▶ [TASK INSTRUCTIONS]: Output every line below exactly, please, omitting pictures.

▶ [INFORMATION SHOWN]:
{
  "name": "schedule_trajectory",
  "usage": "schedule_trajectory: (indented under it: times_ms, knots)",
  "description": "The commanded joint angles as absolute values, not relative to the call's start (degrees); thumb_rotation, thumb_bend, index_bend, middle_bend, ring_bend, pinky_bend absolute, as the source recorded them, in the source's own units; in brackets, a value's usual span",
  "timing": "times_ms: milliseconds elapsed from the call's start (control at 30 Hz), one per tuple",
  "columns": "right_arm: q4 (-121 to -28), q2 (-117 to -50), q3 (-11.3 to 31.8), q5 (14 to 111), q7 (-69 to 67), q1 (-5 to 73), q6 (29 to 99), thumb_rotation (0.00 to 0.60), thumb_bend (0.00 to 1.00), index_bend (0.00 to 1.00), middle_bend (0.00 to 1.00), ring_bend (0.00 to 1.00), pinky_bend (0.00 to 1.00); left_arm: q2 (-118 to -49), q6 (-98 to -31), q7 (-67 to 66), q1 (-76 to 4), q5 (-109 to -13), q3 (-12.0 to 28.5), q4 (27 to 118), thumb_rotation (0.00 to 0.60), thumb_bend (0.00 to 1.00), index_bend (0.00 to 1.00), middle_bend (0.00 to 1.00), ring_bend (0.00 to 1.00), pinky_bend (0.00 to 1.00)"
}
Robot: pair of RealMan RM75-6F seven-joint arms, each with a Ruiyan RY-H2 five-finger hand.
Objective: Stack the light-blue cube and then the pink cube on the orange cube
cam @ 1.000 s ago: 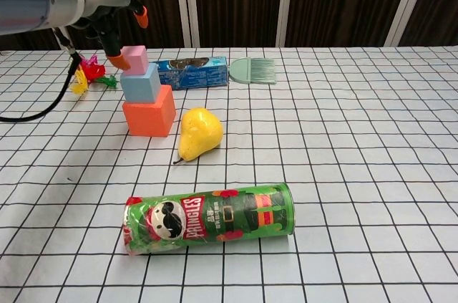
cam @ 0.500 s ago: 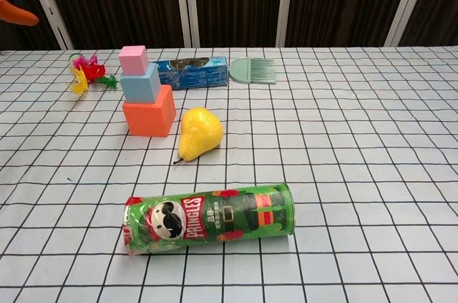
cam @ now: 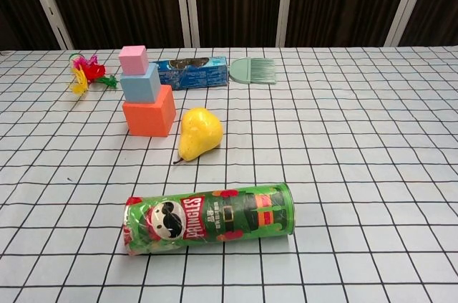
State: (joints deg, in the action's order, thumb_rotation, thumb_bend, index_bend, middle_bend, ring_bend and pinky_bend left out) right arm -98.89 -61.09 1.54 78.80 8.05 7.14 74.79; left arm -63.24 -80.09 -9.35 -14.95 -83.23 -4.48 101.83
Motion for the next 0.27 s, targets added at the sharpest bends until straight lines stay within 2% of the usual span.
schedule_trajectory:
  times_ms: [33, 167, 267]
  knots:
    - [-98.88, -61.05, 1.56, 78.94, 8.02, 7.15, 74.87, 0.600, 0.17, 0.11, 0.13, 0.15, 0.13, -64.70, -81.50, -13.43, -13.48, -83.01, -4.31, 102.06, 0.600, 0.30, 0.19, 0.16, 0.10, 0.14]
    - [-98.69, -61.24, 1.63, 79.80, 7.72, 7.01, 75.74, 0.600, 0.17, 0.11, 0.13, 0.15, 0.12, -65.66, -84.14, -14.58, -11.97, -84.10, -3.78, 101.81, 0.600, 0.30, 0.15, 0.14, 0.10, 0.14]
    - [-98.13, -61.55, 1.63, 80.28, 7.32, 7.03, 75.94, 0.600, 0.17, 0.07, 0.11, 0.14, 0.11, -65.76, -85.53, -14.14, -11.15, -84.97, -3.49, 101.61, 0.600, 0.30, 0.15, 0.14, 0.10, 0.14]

▶ [WRITTEN ANSWER]:
{
  "name": "schedule_trajectory",
  "usage": "schedule_trajectory: (indented under it: times_ms, knots)",
  "description": "The commanded joint angles as absolute values, not relative to the call's start (degrees); thumb_rotation, thumb_bend, index_bend, middle_bend, ring_bend, pinky_bend absolute, as the source recorded them, in the source's own units; in brackets, a value's usual span",
  "timing": "times_ms: milliseconds elapsed from the call's start (control at 30 Hz), one per tuple",
  "columns": "right_arm: q4 (-121 to -28), q2 (-117 to -50), q3 (-11.3 to 31.8), q5 (14 to 111), q7 (-69 to 67), q1 (-5 to 73), q6 (29 to 99), thumb_rotation (0.00 to 0.60), thumb_bend (0.00 to 1.00), index_bend (0.00 to 1.00), middle_bend (0.00 to 1.00), ring_bend (0.00 to 1.00), pinky_bend (0.00 to 1.00); left_arm: q2 (-118 to -49), q6 (-98 to -31), q7 (-67 to 66), q1 (-76 to 4), q5 (-109 to -13), q3 (-12.0 to 28.5), q4 (27 to 118), thumb_rotation (0.00 to 0.60), thumb_bend (0.00 to 1.00), index_bend (0.00 to 1.00), middle_bend (0.00 to 1.00), ring_bend (0.00 to 1.00), pinky_bend (0.00 to 1.00)"
}
Robot: pair of RealMan RM75-6F seven-joint arms, each with a Ruiyan RY-H2 five-finger hand.
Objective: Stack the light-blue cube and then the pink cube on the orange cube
cam @ 1.000 s ago: 
cam @ 0.500 s ago: 
cam @ now: 
State: (joints deg, in the action's order, thumb_rotation, thumb_bend, index_bend, middle_bend, ring_bend and pinky_bend left out) right arm -98.89 -61.09 1.54 78.80 8.05 7.14 74.79; left arm -63.24 -80.09 -9.35 -14.95 -83.23 -4.48 101.83
Motion for the next 0.27 s, targets added at the sharpest bends until straight lines stay within 2% of the usual span.
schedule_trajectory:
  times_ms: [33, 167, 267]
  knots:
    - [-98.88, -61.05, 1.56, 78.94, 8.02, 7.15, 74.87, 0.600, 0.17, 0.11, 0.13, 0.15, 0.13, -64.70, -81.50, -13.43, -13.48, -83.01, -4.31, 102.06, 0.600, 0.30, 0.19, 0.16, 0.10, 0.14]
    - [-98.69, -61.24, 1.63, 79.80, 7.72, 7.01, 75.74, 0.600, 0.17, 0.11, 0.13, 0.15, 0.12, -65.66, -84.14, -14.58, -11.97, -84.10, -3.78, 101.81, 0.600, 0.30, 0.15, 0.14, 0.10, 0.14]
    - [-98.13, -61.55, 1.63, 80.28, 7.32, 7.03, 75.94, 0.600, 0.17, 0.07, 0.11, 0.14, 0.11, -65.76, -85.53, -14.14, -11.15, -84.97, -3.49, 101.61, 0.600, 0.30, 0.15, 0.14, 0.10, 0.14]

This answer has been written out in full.